*Description of the task*. Reproduce the whole of the data exactly.

(Available data)

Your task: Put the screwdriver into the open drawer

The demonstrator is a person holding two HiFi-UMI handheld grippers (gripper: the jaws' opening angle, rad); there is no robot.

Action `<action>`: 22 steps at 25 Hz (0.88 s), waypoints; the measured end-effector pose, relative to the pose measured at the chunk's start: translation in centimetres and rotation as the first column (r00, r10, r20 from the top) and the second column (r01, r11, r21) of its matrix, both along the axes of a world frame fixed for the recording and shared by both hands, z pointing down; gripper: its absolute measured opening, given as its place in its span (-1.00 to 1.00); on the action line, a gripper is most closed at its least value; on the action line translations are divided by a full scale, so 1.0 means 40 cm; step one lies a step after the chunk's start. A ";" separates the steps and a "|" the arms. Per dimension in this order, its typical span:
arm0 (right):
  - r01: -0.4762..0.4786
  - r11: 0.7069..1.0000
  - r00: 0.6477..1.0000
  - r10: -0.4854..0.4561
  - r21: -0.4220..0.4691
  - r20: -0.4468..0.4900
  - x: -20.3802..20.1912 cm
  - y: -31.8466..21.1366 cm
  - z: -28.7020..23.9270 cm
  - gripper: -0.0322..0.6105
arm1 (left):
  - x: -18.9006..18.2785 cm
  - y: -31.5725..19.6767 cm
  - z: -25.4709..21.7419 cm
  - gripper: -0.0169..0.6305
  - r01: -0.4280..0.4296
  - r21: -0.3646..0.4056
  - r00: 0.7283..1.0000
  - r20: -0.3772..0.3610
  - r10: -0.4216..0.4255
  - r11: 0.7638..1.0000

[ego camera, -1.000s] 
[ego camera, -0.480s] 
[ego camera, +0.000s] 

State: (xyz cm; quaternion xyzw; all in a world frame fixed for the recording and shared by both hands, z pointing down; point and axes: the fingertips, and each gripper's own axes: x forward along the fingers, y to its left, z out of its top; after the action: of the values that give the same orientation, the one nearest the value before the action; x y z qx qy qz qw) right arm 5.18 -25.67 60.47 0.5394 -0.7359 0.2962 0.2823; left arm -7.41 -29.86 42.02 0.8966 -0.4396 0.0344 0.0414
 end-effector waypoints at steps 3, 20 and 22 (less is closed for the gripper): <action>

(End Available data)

*Solution to the exercise*.
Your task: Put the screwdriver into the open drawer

The demonstrator is a person holding two HiFi-UMI handheld grippers (gripper: the jaws' opening angle, rad); there is no robot.

Action `<action>`: 22 steps at 25 Hz (0.88 s), waypoints; the measured end-effector pose, relative to the pose measured at the chunk's start: translation in centimetres and rotation as the first column (r00, r10, r20 from the top) and the second column (r01, r11, r21) of its matrix, both along the axes of a world frame fixed for the recording and shared by both hands, z pointing down; gripper: its absolute measured opening, given as its place in its span (-1.00 to 1.00); on the action line, a gripper is most closed at its least value; on the action line translations are divided by a full scale, so 1.0 means 40 cm; step one lies a step after the chunk's start. A ";" separates the steps and a "|" the arms. Per dimension in this order, its typical span:
arm0 (right):
  - r01: -0.4762..0.4786
  - r11: 0.7069..1.0000
  - r00: 0.6477..1.0000
  - r10: -0.4854..0.4561
  - r21: -0.4220..0.4691
  - r20: -0.4468..0.4900
  - x: -20.3802..20.1912 cm
  - y: -31.8466..21.1366 cm
  - z: -28.7020..23.9270 cm
  - gripper: -0.0322..0.6105
arm1 (left):
  - x: -18.9006..18.2785 cm
  - y: -31.5725..19.6767 cm
  - z: -25.4709..21.7419 cm
  - gripper: -0.0169..0.6305
  - r01: -0.4280..0.4296
  - r21: -0.3646..0.4056
  - r00: 0.7283..1.0000
  - r20: -0.3772..0.3610
  - r10: -0.4216..0.4255
  - r11: 0.7638..1.0000

[ego camera, -1.000s] 
[ego camera, -0.480s] 
[ego camera, +0.000s] 

State: (xyz cm; quaternion xyzw; all in a world frame fixed for the recording and shared by both hands, z pointing down; point and axes: the fingertips, and each gripper's own axes: x forward along the fingers, y to its left, z out of its top; after the action: of the values that give the same orientation, the one nearest the value before the action; x y z qx qy qz qw) right arm 5.18 -25.67 60.47 0.5394 -0.7359 0.2962 0.2823; left arm -7.41 -29.86 42.02 0.8966 -0.4396 0.0344 0.0414
 end-effector waypoints at steps 3, 20 and 22 (less is closed for the gripper): <action>

This exercise has been completed.